Books

Kansas City author was celebrated yet inscrutable. New bio digs into ‘his inner being’

Evan S. Connell may be best known for writing the novels “Mr. Bridge” and “Mrs. Bridge,” set in his native Kansas City and notably adapted into an Oscar-nominated Paul Newman movie.

But beyond that, most people, locals included, likely don’t know much about the author. In fact, some might call him “unknowable.”

“There are a handful of people still around who knew Connell well, and even they talk about the wall he put up around himself,” says KC-based writer Steve Paul. “I think I dug up virtually every word the man ever wrote. That kind of archival research was fun, but getting to his inner being became the most challenging part.”

Paul, a former Star writer and editor, hopes to decipher this enigmatic author in a new biography. “Literary Alchemist: The Writing Life of Evan S. Connell” (University of Missouri Press) hits shelves Dec. 1. It’s considered the first portrait of the underappreciated Connell, incorporating personal accounts by those closest to him, archived correspondences and contextual analysis of his work.

Author Evan S. Connell, at his home in Santa Fe, New Mexico, in 2000. The Kansas City native still liked to use a 1950s vintage typewriter to write his books.
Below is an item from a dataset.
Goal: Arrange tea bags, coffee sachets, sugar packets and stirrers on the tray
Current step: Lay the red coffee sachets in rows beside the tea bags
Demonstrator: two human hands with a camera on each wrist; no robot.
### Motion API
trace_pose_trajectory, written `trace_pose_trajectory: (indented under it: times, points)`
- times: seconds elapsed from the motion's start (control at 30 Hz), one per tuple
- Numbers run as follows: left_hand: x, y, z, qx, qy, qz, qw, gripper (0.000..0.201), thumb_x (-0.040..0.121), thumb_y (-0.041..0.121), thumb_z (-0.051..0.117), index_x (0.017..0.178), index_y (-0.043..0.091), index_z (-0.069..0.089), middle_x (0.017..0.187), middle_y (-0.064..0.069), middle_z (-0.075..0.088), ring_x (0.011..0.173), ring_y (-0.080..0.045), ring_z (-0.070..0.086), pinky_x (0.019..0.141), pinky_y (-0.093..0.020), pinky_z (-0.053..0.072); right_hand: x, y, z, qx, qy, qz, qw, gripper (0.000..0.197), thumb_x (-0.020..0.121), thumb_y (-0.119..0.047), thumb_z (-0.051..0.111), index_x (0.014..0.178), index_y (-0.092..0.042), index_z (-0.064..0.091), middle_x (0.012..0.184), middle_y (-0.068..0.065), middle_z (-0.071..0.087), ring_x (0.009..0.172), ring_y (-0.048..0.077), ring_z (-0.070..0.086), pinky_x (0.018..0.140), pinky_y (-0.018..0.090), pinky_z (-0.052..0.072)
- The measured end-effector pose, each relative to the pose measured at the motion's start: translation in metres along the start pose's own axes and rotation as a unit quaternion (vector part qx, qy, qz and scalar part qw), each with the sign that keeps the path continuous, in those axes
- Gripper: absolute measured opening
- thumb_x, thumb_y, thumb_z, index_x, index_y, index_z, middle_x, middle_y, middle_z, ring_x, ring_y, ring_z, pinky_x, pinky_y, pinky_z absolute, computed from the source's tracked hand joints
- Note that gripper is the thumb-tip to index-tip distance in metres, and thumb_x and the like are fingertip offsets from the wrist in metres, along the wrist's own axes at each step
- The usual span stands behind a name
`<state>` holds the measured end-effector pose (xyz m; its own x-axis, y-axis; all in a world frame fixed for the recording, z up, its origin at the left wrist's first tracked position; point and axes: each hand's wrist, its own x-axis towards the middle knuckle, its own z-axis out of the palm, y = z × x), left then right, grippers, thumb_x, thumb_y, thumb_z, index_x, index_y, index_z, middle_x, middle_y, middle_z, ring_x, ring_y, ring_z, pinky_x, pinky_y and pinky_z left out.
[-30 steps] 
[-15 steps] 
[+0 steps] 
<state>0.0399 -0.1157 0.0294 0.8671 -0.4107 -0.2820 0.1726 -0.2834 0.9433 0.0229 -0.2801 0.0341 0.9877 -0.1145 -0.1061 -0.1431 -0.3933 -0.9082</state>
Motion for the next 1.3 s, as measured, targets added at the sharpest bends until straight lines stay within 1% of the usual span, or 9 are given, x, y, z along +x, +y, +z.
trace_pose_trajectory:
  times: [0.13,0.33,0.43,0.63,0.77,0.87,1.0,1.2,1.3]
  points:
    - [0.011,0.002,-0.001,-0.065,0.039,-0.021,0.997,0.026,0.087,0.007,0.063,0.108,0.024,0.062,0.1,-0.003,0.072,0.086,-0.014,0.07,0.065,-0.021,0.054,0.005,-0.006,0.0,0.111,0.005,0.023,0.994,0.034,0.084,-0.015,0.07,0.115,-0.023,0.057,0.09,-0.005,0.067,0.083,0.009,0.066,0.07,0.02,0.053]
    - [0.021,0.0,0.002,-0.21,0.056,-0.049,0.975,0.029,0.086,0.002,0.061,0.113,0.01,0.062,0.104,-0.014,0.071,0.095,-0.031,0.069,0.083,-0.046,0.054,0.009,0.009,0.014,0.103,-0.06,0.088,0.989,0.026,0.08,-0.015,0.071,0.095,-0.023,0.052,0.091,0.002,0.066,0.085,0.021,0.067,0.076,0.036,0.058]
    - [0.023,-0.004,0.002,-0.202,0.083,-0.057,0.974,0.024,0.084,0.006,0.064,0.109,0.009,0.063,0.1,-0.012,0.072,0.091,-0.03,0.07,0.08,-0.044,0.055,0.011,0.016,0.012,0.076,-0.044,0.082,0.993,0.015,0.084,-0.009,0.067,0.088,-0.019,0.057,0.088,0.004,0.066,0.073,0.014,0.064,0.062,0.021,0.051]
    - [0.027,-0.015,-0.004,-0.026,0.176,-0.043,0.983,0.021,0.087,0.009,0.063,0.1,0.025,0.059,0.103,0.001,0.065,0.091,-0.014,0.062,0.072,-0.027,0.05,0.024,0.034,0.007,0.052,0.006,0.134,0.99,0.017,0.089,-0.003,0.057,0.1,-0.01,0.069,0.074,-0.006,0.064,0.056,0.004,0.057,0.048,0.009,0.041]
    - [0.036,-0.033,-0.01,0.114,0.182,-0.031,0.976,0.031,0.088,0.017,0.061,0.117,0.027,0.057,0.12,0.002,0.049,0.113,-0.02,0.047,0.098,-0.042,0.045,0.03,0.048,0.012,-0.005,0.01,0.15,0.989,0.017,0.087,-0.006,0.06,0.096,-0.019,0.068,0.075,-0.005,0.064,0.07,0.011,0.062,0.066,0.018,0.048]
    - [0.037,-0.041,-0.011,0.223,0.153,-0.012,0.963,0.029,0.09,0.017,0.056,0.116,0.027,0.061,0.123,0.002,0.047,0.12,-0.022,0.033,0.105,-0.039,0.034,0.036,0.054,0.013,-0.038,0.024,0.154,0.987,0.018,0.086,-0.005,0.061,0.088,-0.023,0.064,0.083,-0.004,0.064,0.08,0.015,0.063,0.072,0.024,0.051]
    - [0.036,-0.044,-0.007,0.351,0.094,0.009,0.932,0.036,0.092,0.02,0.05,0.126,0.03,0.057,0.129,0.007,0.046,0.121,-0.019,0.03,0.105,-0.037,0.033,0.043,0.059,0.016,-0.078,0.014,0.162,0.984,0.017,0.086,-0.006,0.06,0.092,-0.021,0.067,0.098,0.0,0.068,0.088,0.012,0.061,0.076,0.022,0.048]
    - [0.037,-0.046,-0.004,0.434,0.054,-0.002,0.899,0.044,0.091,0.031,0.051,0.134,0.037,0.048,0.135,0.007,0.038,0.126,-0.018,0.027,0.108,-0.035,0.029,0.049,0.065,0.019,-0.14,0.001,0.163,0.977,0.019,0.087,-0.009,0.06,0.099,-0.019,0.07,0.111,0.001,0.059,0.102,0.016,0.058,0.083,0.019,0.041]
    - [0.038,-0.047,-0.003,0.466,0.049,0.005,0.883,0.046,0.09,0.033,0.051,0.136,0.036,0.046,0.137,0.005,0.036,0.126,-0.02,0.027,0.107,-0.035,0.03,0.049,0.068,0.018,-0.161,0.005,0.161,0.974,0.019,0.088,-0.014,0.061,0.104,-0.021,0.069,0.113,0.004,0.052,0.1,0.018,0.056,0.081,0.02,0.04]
He died in 2013 at the age of 88.
Author Evan S. Connell, at his home in Santa Fe, New Mexico, in 2000. The Kansas City native still liked to use a 1950s vintage typewriter to write his books. He died in 2013 at the age of 88. SARAH MARTONE AP

“I want to offer an appreciation for a writer who should be better known,” Paul says. “He self-sabotaged every now and then. After ‘Son of the Morning Star,’ which was his most commercially successful book, the next one he published was ‘The Alchymist’s Journal,’ which nobody read or really could read.”

That 1991 work, in which Connell (pronounced con-NELL) presents a historical re-creation of seven alchemists, inspired the title of Paul’s biography.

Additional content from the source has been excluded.